- [DATA EXTRACTS]
##########
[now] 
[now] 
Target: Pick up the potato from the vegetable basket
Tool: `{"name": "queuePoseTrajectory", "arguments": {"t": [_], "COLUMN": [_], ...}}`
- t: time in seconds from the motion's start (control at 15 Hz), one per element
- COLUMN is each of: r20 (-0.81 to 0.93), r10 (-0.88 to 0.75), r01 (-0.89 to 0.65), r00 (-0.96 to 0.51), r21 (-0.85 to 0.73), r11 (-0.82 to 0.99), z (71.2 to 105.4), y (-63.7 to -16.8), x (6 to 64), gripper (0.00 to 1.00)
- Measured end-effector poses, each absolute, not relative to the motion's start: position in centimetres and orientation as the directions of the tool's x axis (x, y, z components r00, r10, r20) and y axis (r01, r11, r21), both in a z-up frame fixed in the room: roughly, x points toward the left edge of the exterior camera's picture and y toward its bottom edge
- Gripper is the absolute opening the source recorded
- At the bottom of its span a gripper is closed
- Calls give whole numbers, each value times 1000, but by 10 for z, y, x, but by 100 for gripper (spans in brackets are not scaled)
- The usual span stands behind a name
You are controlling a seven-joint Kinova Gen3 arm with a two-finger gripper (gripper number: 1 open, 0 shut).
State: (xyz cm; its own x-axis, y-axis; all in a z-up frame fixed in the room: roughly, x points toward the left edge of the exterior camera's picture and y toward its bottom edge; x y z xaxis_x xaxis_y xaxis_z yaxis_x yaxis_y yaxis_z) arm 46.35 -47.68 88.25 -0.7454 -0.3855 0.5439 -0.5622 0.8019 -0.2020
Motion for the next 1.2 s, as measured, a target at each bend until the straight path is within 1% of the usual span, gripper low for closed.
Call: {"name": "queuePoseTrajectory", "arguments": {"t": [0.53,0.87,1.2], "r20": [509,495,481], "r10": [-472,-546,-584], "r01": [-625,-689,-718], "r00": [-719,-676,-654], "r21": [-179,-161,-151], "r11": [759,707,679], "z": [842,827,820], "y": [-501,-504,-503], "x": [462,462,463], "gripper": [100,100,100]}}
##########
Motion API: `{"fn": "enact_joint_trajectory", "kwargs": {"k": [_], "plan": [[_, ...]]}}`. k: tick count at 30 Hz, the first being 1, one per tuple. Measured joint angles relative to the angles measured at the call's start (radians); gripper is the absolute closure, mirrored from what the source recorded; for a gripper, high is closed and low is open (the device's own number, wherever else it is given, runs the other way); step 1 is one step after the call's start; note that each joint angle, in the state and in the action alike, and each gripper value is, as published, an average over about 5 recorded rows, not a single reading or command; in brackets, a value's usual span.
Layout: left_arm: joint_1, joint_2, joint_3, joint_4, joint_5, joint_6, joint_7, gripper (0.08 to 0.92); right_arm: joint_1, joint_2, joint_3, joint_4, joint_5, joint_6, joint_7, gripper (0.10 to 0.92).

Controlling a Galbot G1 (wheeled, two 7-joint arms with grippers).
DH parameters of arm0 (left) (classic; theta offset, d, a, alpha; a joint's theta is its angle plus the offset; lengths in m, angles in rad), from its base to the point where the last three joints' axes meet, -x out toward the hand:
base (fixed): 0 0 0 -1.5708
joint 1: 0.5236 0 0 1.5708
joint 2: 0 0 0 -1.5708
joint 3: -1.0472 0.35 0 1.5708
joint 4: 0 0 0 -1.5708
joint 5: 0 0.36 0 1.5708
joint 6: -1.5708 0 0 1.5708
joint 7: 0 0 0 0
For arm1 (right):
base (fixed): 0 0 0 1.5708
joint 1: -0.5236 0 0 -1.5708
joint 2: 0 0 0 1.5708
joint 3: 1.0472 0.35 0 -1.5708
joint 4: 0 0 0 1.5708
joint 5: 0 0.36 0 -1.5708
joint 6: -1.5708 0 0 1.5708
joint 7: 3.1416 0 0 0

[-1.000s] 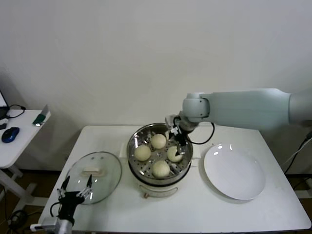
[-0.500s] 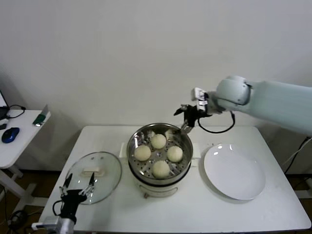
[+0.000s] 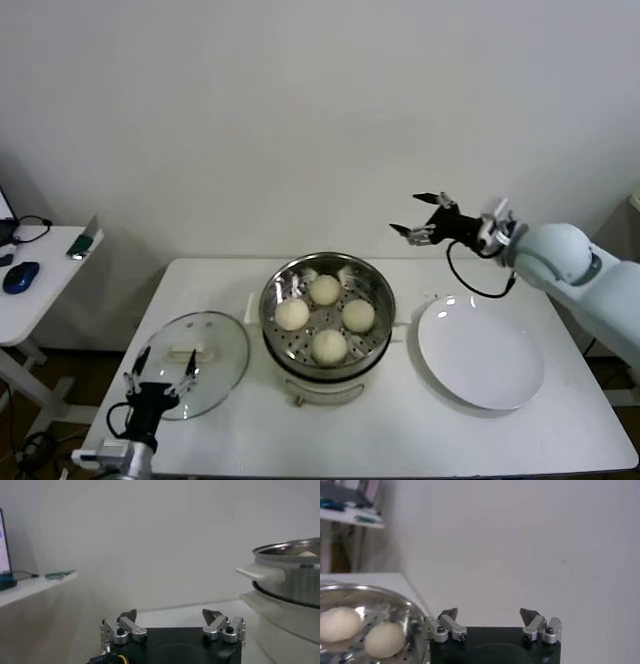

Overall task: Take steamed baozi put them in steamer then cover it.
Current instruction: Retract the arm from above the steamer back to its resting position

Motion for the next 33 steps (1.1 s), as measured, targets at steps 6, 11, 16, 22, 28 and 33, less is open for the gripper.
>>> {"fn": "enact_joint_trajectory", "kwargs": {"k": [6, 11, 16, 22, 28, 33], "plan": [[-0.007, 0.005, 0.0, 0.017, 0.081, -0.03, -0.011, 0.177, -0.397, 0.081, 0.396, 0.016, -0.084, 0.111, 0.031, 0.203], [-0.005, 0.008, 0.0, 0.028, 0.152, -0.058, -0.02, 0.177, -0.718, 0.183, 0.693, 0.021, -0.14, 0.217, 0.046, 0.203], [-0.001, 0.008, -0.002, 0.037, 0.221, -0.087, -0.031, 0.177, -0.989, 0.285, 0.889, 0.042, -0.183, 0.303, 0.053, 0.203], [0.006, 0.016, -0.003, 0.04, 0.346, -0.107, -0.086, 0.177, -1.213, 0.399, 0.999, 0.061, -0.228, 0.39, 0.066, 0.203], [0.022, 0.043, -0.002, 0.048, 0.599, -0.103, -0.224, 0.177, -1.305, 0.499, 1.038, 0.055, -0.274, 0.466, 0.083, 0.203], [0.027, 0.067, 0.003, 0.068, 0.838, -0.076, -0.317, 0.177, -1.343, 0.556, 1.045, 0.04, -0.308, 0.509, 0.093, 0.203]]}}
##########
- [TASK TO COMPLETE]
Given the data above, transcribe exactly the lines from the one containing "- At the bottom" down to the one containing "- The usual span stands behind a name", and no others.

- [RESPONSE TO THE TASK]
- At the bottom of its span a gripper is closed
- Calls give whole numbers, each value times 1000, but by 10 for z, y, x, but by 100 for gripper (spans in brackets are not scaled)
- The usual span stands behind a name

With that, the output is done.